Para além de qualquer qualidade, é interessante ver produções como Fome de Sucesso (Hunger, 2023) no catálogo da Netflix que conseguem abordar temas atuais com uma sofisticação técnica nível hollywoodiana mesmo estando num polo distante de produção, que, no caso, é a Tailândia. Dirigido por Sitisiri Mongkolsiri a partir do roteiro de Kongdej Jaturanrasamee, esta produção consegue apresentar boas cenas (e uma figura de liderança pra lá de controversa) envolvendo o interessantíssimo mundo da culinária, mas com a pretensão de contar algo a mais.
A trama dá conta de Aoy (Chutimon Chuengcharoensukying), uma jovem que administra o restaurante da família em um bairro antigo e popular de Bangkok. Até que um dia, seu talento é reconhecido e ela é convidada a entrar para uma equipe com os melhores chefs de alta gastronomia da Tailândia. Mas tem um porém: o líder do grupo, chef Paul (Nopachai Chaiyanam), é conhecido por ser tão genial quanto insuportável.
Em Fome de Sucesso, o chef Paul é a Anitta na cozinha
Temas como os limites da ambição e a dinâmica de trabalho são recorrentes nesta produção, que apresenta um chef digno de revoltar qualquer espectador do Master Chef ou trabalhador assalariado. Dependendo o nicho que o mercado publicitário busca atingir, há uma certa glamourização de pessoas como o chef Paul, que, para conseguir a excelência desejada, não irá hesitar na hora de constranger quem está ali justamente para tornar seu sonho em realidade. Nas palavras de um de seus subordinados, afinal, a cozinha não é um local para a democracia – e, se seguirmos seus preceitos, também não é um local para pessoas com o mínimo de educação.
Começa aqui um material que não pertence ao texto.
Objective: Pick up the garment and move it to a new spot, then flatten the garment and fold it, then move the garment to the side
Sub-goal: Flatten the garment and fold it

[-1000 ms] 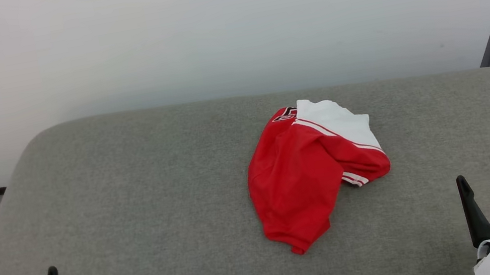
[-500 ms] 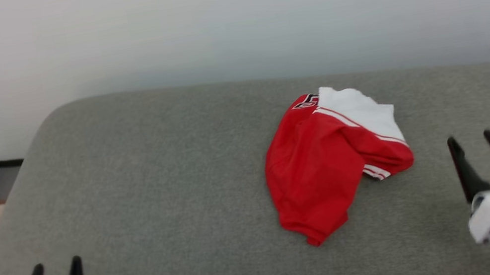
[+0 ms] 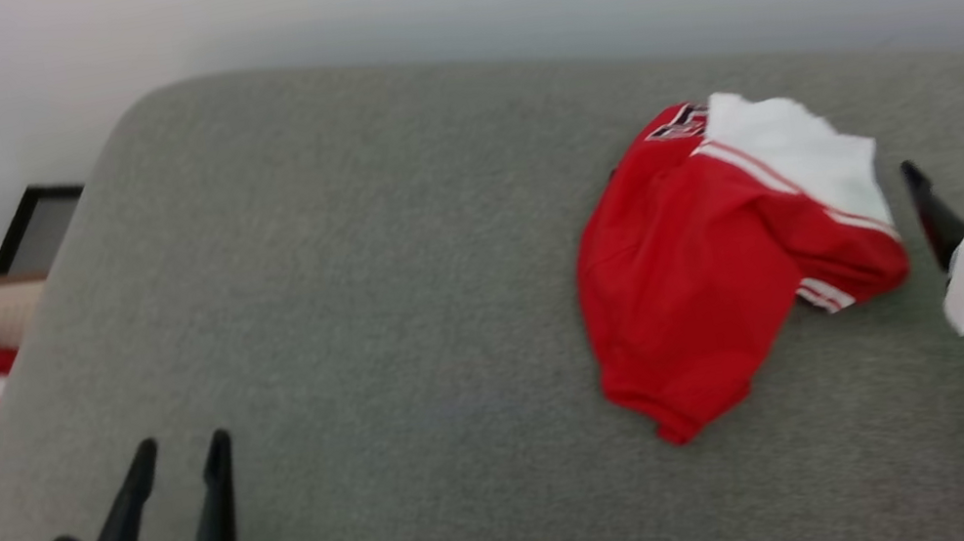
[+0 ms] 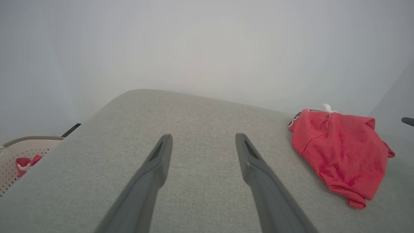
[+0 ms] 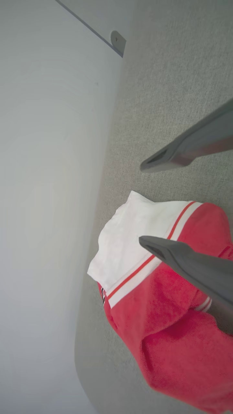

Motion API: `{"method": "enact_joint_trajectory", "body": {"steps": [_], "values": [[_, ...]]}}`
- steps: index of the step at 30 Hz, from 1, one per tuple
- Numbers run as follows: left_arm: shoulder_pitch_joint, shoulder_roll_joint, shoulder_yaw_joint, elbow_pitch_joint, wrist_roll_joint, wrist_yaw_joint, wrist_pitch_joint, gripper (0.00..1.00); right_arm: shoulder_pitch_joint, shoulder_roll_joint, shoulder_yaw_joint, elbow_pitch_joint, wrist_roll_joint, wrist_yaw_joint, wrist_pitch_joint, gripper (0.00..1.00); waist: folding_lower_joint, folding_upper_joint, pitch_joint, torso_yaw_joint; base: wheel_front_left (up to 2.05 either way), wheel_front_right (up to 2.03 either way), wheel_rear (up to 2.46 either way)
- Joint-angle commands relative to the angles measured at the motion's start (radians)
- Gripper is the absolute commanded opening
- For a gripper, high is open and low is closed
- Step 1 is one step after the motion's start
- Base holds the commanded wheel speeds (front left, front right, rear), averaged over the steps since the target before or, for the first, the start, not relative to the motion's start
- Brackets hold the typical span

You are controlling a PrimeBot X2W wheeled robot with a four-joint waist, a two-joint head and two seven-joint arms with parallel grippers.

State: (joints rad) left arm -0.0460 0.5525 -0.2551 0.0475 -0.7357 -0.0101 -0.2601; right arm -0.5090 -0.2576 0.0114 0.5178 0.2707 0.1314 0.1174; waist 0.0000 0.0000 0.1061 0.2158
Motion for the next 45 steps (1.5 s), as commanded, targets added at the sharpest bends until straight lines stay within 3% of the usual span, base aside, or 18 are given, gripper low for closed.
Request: {"method": "enact_joint_trajectory", "body": {"steps": [1, 14, 15, 16, 17, 28, 38, 45], "values": [[-0.023, -0.011, -0.008, 0.006, 0.011, -0.011, -0.005, 1.00, -0.035, -0.014, 0.005, 0.035, 0.015, -0.001, 0.013, 1.00, 0.0000, 0.0000, 0.056, 0.054, 0.00, 0.00, 0.00], [-0.122, -0.089, -0.042, 0.078, 0.041, -0.067, -0.005, 1.00, -0.238, -0.070, 0.054, 0.376, 0.048, -0.001, 0.202, 1.00, 0.0000, 0.0000, 0.129, 0.135, 0.00, 0.00, 0.00], [-0.124, -0.093, -0.040, 0.083, 0.042, -0.070, -0.005, 1.00, -0.250, -0.069, 0.057, 0.398, 0.049, -0.001, 0.211, 0.49, 0.0000, 0.0000, 0.130, 0.137, 0.00, 0.00, 0.00], [-0.127, -0.098, -0.038, 0.087, 0.042, -0.072, -0.005, 1.00, -0.262, -0.068, 0.062, 0.417, 0.051, -0.001, 0.219, 0.21, 0.0000, 0.0000, 0.132, 0.139, 0.00, 0.00, 0.00], [-0.132, -0.102, -0.035, 0.090, 0.043, -0.077, -0.005, 1.00, -0.271, -0.067, 0.065, 0.433, 0.057, -0.001, 0.220, 0.00, 0.0000, 0.0000, 0.133, 0.141, 0.00, 0.00, 0.00], [-0.110, -0.118, 0.018, 0.113, 0.069, -0.096, -0.006, 1.00, -0.313, -0.071, 0.183, 0.426, 0.103, -0.001, 0.125, 0.00, 0.0000, 0.0000, 0.095, 0.100, 0.00, 0.00, 0.00], [-0.055, -0.094, 0.055, 0.102, 0.077, -0.081, -0.005, 1.00, -0.168, -0.099, 0.335, 0.204, 0.234, -0.001, 0.070, 0.00, 0.0000, 0.0000, 0.015, 0.006, 0.00, 0.00, 0.00], [-0.006, -0.071, 0.078, 0.079, 0.062, -0.058, 0.007, 1.00, 0.057, -0.138, 0.330, -0.010, 0.313, -0.001, 0.082, 0.00, 0.0000, 0.0000, -0.036, -0.071, 0.00, 0.00, 0.00]]}}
Essa vertente faz lembrar especialmente o documentário Anitta: Made in Honório, no qual a cantora brasileira se comporta de um modo bastante deselegante com seus subordinados, com tudo devidamente documentado – e com a sua anuência, diga-se de passagem. O constrangimento gerado ali, que deveria render críticas de qualquer pessoa sensata, acaba se tornando um álibi para que ela seja vista como uma grande empreendedora dentro do mercado liberal, algo ainda mais engrandecido quando se olha para o seu humilde passado. Uma “vencedora”, tal qual o chef Paul.
Essa chegada ao topo, obviamente, acaba por se revelar a mais vazia e canhestra das ambições: chef Paul não possui família, tampouco amigos, e sobrevive basicamente do renome conquistado por servir comida esquisita a pessoas pseudoeruditas, como se, em suas palavras, elas tivessem fome dele. É a forma do chef Paul dizer “vai, malandro!”.
Não sei se é um problema da edição, ou seja, da hora de decidir o que cortar depois de tudo gravado, ou então no roteiro de Jaturanrasamee, mas há uma clara desatenção ao desenvolver a protagonista Aoy em sua transição de ótima cozinheira para uma chef implacavelmente sofisticada, tal qual seu antigo mestre. A intenção de mostrar que ela aprendeu a ser uma pessoa obsessiva e rude com seus empregados a partir do seu ex-chefe é válida, mas no final das contas, não há nada que justifique sua presença ali, no topo, como a chef mais prestigiada de Bangkok.
Também é muito mal colocado o distanciamento que Aoy acaba criando entre ela e a família, em prol desse desejo pelo sucesso. O modo como as coisas se dão faz parecer que, independente dela estar um tanto distante, há a clara necessidade de quitar as contas médicas pelo recém-problema cardíaco do pai. Mais um ponto negativo pro filme da Netflix.
O diálogo com o mundo atual também fica por conta do desejo egoísta e obsessivo de Aoy em “ser alguém especial”. Dada a conjuntura social na qual vivemos, com as pessoas cada vez menos erotizadas, Fome de Sucesso acaba se tornando uma declaração em prol do empreendedorismo, onde na sequência poderíamos ter Aoy e cia desenvolvendo sua própria marca e seu próprio menu (palavras dela ao, depois de tudo, optar por voltar ao negócio da família) para anunciar seus pratos no iFood, Uber Eats ou qualquer outro aplicativo de delivery do momento.
Afinal, ela finalmente sairia vitoriosa por se tornar patroa dela mesma. Ela e os entregadores.